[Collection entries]
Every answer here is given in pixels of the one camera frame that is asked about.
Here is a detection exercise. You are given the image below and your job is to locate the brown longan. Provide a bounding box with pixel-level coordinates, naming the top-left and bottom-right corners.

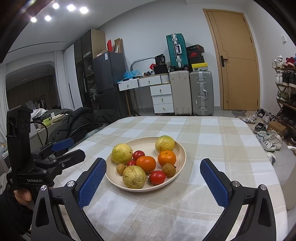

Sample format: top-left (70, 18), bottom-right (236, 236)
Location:
top-left (116, 164), bottom-right (126, 176)
top-left (162, 163), bottom-right (176, 178)

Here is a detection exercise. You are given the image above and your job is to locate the wrinkled yellow guava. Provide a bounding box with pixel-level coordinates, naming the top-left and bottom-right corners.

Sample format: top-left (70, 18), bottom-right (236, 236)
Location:
top-left (122, 165), bottom-right (147, 189)

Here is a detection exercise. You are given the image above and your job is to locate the round red tomato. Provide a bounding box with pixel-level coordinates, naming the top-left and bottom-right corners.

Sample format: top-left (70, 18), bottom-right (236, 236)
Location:
top-left (132, 150), bottom-right (145, 161)

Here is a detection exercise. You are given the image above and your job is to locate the orange mandarin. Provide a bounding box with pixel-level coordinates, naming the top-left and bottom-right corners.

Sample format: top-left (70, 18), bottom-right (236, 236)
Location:
top-left (158, 150), bottom-right (177, 166)
top-left (136, 156), bottom-right (156, 173)

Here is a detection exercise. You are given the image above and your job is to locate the oval red tomato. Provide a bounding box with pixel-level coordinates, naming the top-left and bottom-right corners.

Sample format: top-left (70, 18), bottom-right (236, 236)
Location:
top-left (149, 170), bottom-right (166, 185)

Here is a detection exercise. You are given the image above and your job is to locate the large yellow-green guava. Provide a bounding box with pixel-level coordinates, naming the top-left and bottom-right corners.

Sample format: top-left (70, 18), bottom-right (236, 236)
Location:
top-left (155, 135), bottom-right (175, 153)

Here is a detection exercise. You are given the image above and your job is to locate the small red tomato with stem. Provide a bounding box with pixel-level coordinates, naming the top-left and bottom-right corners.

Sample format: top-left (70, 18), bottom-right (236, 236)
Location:
top-left (126, 160), bottom-right (137, 167)

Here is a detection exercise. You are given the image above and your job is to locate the left hand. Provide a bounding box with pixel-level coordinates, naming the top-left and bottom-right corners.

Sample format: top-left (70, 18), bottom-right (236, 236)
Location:
top-left (14, 189), bottom-right (35, 210)

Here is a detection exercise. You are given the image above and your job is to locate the black jacket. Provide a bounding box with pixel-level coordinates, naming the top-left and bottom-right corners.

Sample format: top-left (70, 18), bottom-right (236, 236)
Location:
top-left (48, 108), bottom-right (119, 143)

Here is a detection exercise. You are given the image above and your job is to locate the checked beige tablecloth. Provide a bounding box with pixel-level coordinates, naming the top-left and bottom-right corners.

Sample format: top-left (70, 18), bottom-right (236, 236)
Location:
top-left (55, 116), bottom-right (287, 240)

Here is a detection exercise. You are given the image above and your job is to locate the dark grey refrigerator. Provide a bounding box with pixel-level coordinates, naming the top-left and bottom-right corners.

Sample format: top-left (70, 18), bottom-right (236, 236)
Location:
top-left (92, 52), bottom-right (129, 118)

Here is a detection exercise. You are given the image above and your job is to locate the blue plastic bag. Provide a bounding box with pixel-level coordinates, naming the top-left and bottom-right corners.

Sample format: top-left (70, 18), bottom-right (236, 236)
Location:
top-left (123, 70), bottom-right (142, 79)

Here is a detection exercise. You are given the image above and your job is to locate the silver aluminium suitcase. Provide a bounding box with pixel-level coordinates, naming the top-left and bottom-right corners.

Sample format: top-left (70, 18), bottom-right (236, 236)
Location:
top-left (190, 71), bottom-right (214, 116)

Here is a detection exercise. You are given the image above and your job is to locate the beige suitcase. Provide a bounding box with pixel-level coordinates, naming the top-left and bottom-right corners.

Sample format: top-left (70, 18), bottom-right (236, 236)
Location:
top-left (169, 70), bottom-right (193, 115)

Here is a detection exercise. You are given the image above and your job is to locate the white drawer desk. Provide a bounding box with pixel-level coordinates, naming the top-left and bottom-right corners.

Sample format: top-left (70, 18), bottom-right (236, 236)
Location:
top-left (118, 74), bottom-right (174, 114)

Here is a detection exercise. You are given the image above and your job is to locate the stack of shoe boxes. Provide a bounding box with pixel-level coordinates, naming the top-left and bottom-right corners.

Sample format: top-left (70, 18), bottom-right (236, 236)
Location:
top-left (186, 44), bottom-right (208, 72)

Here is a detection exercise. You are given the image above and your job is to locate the wooden shoe rack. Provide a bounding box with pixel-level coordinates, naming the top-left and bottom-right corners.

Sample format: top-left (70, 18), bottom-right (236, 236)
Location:
top-left (271, 54), bottom-right (296, 130)

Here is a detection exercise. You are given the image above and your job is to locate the wooden door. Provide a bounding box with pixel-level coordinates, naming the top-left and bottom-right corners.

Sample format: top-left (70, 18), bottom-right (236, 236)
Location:
top-left (204, 9), bottom-right (260, 110)

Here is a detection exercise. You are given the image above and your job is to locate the black box on desk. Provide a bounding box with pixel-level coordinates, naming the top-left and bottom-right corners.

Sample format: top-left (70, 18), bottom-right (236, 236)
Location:
top-left (153, 54), bottom-right (168, 75)

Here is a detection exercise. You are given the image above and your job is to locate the teal suitcase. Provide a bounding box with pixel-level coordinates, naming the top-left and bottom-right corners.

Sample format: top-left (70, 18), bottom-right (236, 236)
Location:
top-left (166, 34), bottom-right (189, 70)

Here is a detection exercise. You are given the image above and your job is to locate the black cable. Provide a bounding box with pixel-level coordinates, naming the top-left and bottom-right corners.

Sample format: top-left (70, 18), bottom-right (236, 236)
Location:
top-left (30, 121), bottom-right (49, 147)

[Task to carry out]
Search the records for the word "shoe" and copy every line where it occurs.

[Solved problem]
Here is a detection exercise. You are given the image above and your job is to locate the stack of shoe boxes. Provide a bounding box with pixel-level coordinates, naming the top-left and bottom-right corners.
Here is a detection exercise. You are given the image above and your job is to locate the wooden shoe rack. Provide a bounding box with pixel-level coordinates, naming the top-left and bottom-right corners.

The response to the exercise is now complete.